The Monster Inside your Skin
Soft Apocalypses by Lucy A. Snyder
I review Lucy A. Snyder’s books a lot, and that’s for a very good reason — I love horror, and she writes extremely good horror. She has a new collection out — let’s take a look at it.
This is a nice mix of new material and (slightly) older stuff. We start off with “Magdala Amygdala,” the story for which she won the Bram Stoker Award for last year. It starts out looking like a revisionist zombie story — until it suddenly isn’t a zombie story at all. After that, we get “However…” which originally appeared in a Hellraiser anthology in significantly altered form — the editors thought the original version was too extreme even for the Cenobites. Luckily, the original is what we get here. We get “Repent, Jessie Shimmer!” — a short story featuring the star of Snyder’s “Spellbent” novels.
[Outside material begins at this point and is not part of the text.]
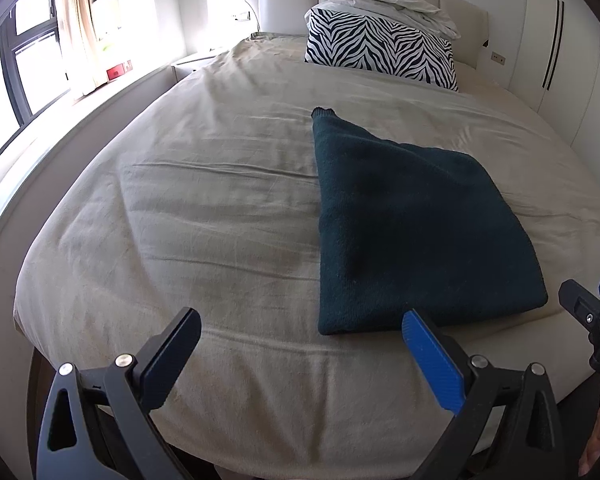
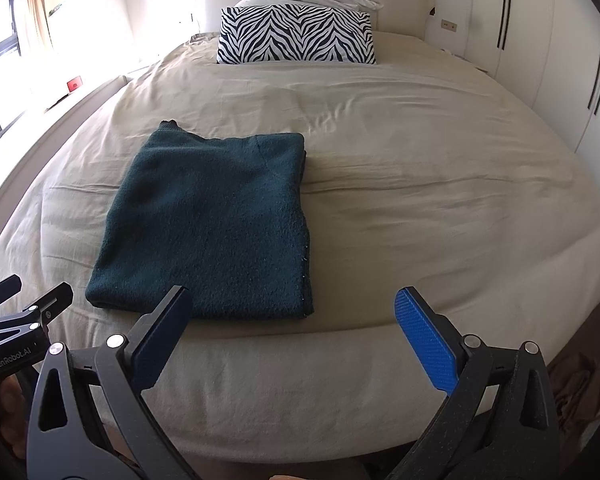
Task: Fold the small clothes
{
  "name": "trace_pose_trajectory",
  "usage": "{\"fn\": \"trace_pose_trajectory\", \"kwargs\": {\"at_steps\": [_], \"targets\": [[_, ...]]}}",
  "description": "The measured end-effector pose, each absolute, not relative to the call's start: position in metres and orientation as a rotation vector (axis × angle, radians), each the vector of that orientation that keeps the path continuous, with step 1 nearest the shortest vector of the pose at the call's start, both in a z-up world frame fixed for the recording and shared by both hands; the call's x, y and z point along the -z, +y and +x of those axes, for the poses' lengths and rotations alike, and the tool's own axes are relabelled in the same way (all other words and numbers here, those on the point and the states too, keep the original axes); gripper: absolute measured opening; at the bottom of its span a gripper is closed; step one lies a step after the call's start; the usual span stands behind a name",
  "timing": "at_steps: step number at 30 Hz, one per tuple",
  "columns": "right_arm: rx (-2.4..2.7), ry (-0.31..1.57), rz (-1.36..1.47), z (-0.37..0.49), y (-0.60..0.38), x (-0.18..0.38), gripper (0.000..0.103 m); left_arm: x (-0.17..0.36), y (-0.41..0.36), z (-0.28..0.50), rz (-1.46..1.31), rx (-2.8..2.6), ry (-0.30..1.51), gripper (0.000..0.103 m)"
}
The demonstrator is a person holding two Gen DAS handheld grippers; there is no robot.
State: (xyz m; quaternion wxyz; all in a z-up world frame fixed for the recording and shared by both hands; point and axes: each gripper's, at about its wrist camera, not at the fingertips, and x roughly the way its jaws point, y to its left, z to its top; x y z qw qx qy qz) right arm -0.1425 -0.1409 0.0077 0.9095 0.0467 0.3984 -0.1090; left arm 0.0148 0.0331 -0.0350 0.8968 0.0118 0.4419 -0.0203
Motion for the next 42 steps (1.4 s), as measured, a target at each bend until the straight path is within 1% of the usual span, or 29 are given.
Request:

We also get science fiction, steampunk, shorter slice-of-life tales, comedy — all of them shot through with Snyder’s special brain-skinning style of literary shock-and-awe. A couple of rednecks discuss corporal punishment — but they’re not talking about spanking. A serial killer stalks a new victim, unaware that he’s in more danger than she is. A future apocalypse means bizarre life changes for a woman and her bestial sister. We get plant monsters, haunted paintings, weightlifting vampires, zombie tigers, and much more.
Verdict: Thumbs up. This is gonna end up being a fairly short review, ’cause sometimes, all you need to say is, yeah, it’s a really good book, and maybe you should shell out some dough so you can read it.
We hear a lot about edgy writers, and they generally come off like preschool kids who shock their classmates by repeating out-of-context cuss words. Snyder doesn’t do grade-school shocks. She doesn’t just tell you stories that get under your skin. She tells stories that start out under your skin, tunnel in deeper to chew on your nerve endings and hollow out a few organs, and only crawl back out into the sunlight after they’ve laid eggs inside your spinal cord.
You like horror? You like horror for grownups, willing to delve into the deeply forbidden corners of our psyches and societies, while still indulging in the occasional fun of exploding vampires? Yes, y’all are going to want to go pick this up.